Para que serve a regularização O que são regularizações L1 e L2?
A regularização
L1 dá saída em pesos binários de 0 a 1 para os recursos do modelo e é adotada para diminuir o número de recursos em um conjunto de dados dimensional enorme. A regularização L2 dispersa os termos de erro em todos os pesos o que leva a modelos finais personalizados mais precisos.
Quais são as diferenças entre a regularização L1 e L2?
A principal diferença intuitiva entre a regularização L1 e L2 é que a regularização L1 tenta estimar a mediana dos dados enquanto a regularização L2 tenta estimar a média dos dados para evitar overfitting. … Esse valor também será a mediana da distribuição de dados matematicamente.

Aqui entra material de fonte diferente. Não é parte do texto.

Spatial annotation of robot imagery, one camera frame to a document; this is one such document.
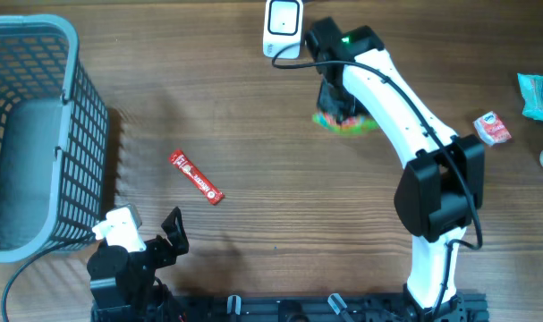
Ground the Haribo gummy candy bag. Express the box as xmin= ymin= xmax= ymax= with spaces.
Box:
xmin=312 ymin=112 xmax=378 ymax=136

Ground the red Nescafe stick sachet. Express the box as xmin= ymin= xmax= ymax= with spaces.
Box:
xmin=169 ymin=149 xmax=225 ymax=206

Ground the red pocket tissue pack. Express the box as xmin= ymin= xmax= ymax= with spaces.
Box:
xmin=473 ymin=111 xmax=512 ymax=146

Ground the mint green tissue pack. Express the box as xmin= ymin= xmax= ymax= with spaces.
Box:
xmin=517 ymin=73 xmax=543 ymax=122

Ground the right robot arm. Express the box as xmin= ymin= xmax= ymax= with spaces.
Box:
xmin=304 ymin=17 xmax=488 ymax=321

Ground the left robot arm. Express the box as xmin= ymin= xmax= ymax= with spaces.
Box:
xmin=87 ymin=204 xmax=190 ymax=322

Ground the white barcode scanner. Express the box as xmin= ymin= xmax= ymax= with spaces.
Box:
xmin=262 ymin=0 xmax=304 ymax=59

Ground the grey plastic shopping basket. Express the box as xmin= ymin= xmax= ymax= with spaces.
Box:
xmin=0 ymin=14 xmax=109 ymax=263

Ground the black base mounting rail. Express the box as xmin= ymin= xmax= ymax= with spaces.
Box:
xmin=154 ymin=292 xmax=490 ymax=322

O que é regularização L1 e L2 no aprendizado profundo?
A regularização
L2 também é conhecida como decaimento de peso, pois força os pesos a decair para zero (mas não exatamente zero). Em L1, temos: Neste, penalizamos o valor absoluto dos pesos. Ao contrário de L2, os pesos podem ser reduzidos a zero aqui. Portanto, é muito útil quando estamos tentando compactarnosso modelo.
Como funciona a regularização L1 e L2?
Um modelo de regressão que usa a técnica de regularização L1 é chamado de Lasso Regression e o modelo que usa L2 é chamado de Ridge Regression. A principal diferença entre esses dois é o prazo de penalidade. A regressão de cume adiciona “magnitude quadrada” do coeficiente como termo de penalidade à função de perda.